経産省「ロボフレ事業」成果発表
- 投稿日時
- 2025/04/22 09:00
- 更新日時
- 2025/04/22 09:00

進むか弁当盛付のロボット化
難しいとされてきた惣菜・弁当の盛付工程の自動化が現実味を帯びてきた。経済産業省が2019年度から進める「革新的ロボット研究開発等基盤構築事業(ロボフレ事業)」が成果をあげてきたからだ。ロボフレ事業に採択された(一社)日本惣菜協会は21年度から4年間にわたり、のべ51社の惣菜・弁当メーカー、59社の開発ベンダーと17種のロボットシステムを開発。3月18日に24年度に取りまとめた成果を都内で発表した。
発表した「惣菜盛付全工程自動化統合ロボットシステム」(ユーザー企業・デリモ、昨年度構築したシステムを機能強化)はこれまで1ラインあたり約10人要した作業者を半数に減らせ、フル稼働すると年間約2千万円の人件費が削減できるという。

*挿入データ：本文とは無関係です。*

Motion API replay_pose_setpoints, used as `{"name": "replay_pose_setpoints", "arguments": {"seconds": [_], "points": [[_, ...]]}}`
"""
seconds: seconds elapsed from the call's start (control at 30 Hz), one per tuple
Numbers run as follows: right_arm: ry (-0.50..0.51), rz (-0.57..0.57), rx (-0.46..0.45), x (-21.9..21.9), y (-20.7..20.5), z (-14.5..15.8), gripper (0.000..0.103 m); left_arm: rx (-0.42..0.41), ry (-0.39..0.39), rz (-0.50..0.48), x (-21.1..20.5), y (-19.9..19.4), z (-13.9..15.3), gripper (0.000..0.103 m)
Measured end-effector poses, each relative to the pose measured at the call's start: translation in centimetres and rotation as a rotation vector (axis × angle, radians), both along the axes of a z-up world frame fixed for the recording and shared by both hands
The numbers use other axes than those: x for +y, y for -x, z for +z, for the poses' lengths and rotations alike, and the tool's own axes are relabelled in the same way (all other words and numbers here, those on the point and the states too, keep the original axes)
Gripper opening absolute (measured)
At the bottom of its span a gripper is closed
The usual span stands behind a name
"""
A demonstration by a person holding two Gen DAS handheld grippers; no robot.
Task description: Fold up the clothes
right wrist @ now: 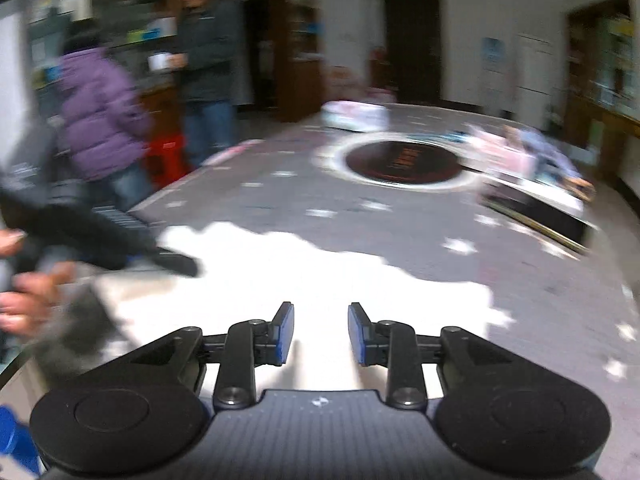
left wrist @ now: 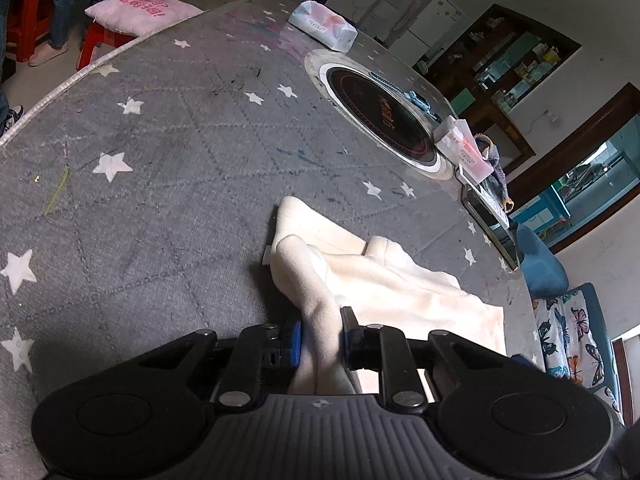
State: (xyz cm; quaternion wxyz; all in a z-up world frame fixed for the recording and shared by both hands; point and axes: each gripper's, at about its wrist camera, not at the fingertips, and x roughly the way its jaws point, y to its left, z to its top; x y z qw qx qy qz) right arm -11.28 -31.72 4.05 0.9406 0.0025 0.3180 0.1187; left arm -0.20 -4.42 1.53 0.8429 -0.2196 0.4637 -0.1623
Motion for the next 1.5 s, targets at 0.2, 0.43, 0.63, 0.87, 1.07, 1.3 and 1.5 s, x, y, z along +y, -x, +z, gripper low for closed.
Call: {"name": "replay_pose_setpoints", "arguments": {"seconds": [0.2, 0.43, 0.63, 0.87, 1.07, 1.3, 1.5], "points": [[-0.017, -0.180, 0.044, -4.8, -1.4, -1.8, 0.040, -0.009, -0.026, -0.006, -0.3, 0.0, 0.2, 0.021], [-0.105, -0.223, 0.067, -6.6, -2.4, -3.3, 0.045, -0.013, -0.033, -0.011, -0.4, 0.0, 0.1, 0.021], [-0.128, -0.210, 0.066, -6.0, -2.7, -3.3, 0.021, -0.031, -0.056, -0.018, -0.8, 0.1, 0.3, 0.021], [-0.154, -0.211, 0.008, -5.9, -1.6, -1.9, 0.011, -0.105, -0.102, -0.058, -2.0, 0.5, 1.7, 0.019], [-0.149, -0.253, -0.084, -7.1, 0.3, 0.9, 0.011, -0.182, -0.110, -0.143, -5.3, 0.5, 3.6, 0.017], [-0.099, -0.364, -0.134, -10.7, 2.0, 2.4, 0.011, -0.216, -0.124, -0.250, -11.7, 0.2, 4.2, 0.017], [-0.066, -0.450, -0.141, -14.6, 2.8, 2.7, 0.011, -0.230, -0.134, -0.324, -17.3, -0.2, 4.0, 0.017]]}}
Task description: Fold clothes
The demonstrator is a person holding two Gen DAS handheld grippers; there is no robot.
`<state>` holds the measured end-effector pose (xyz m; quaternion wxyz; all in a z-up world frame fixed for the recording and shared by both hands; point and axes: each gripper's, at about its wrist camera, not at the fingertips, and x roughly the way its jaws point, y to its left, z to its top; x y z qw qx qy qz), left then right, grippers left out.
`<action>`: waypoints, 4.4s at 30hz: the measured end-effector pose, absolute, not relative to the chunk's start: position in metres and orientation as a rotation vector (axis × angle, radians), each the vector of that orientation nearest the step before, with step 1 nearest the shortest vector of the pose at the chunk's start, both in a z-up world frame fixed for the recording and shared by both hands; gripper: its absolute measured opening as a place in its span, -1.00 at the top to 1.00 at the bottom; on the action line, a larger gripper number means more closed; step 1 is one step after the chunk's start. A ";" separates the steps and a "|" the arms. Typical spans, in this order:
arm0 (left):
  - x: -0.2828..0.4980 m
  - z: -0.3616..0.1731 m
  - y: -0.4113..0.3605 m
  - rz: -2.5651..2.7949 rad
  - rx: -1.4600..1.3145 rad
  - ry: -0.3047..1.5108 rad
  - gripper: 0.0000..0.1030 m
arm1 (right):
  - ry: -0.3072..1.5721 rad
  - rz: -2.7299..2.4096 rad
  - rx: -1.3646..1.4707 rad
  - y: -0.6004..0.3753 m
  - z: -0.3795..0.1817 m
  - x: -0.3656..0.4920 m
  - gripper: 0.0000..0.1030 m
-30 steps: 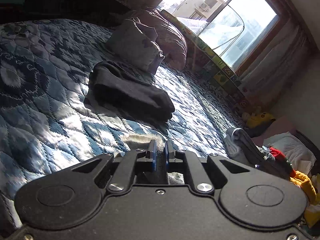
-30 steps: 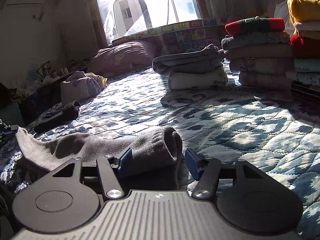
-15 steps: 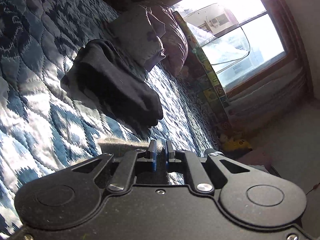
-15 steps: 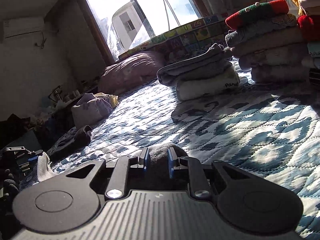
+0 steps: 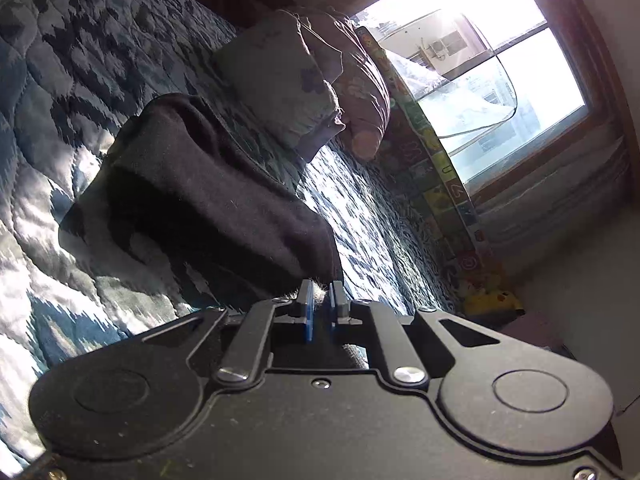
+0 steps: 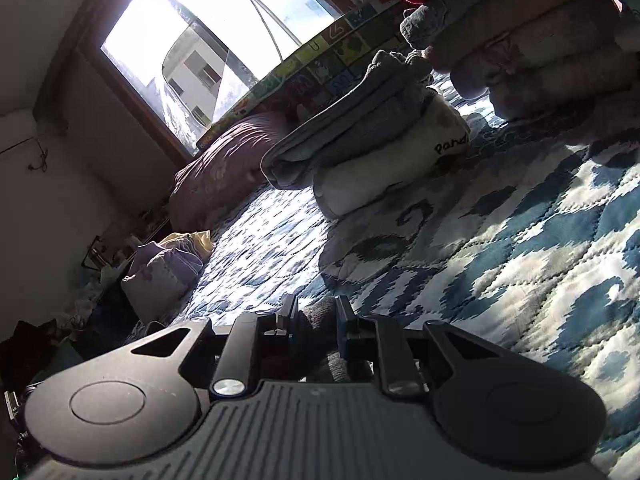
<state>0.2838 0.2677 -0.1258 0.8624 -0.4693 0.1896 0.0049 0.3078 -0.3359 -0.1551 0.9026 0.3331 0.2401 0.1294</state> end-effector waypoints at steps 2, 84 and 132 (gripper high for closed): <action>0.290 -0.129 0.269 0.044 -0.981 0.403 0.90 | 0.552 0.226 0.710 -0.338 -0.162 0.320 0.58; 0.130 -0.134 0.225 0.159 -0.724 0.574 0.96 | 0.505 0.370 1.037 -0.340 -0.177 0.197 0.87; 0.149 -0.144 0.249 0.260 -0.521 0.609 0.90 | 0.552 0.231 0.140 -0.233 -0.157 0.179 0.71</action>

「フライ投入兼弁当盛付工程統合ロボットシステム」(ジャンボリア)は弁当をベルトコンベヤから番重へ移し、それを台車に移載するロボット(23年度開発)と、台車搬送AMRを統合したフライ投入と弁当盛付を兼ねるロボット(24年度開発)で構成する。
「惣菜製造工場向け自律型搬送ロボット(AMR)」(阪急デリカ)は食品製造場から食品をエレベーター経由で冷蔵庫へ台車搬送する低重量構内搬送と、同様に冷凍食品を冷凍庫へ搬送する高重量構内搬送を2種類のAMRなどを使って稼働する。
惣菜協会のAI・ロボット推進イノベーション担当フェローの荻野武氏は「盛付工程の自動化は難しく諦めていたが実現できることを示すことができ、これらのシステムは横展開ができる」と言う。課題として小型化、保守、500万円以下への低価格化などをあげるが、「3年以内に実現する」と言い切る。保守については地場のロボットSIerと連携して対応する考え。「保全のガイドラインをつくりソフトウェア化を進めている。つまり適材適所でこの問題はこのSIerさんが対応してくださいと指示できるような。また技術をもつ退職者のネットワークづくりも進めている」と言う。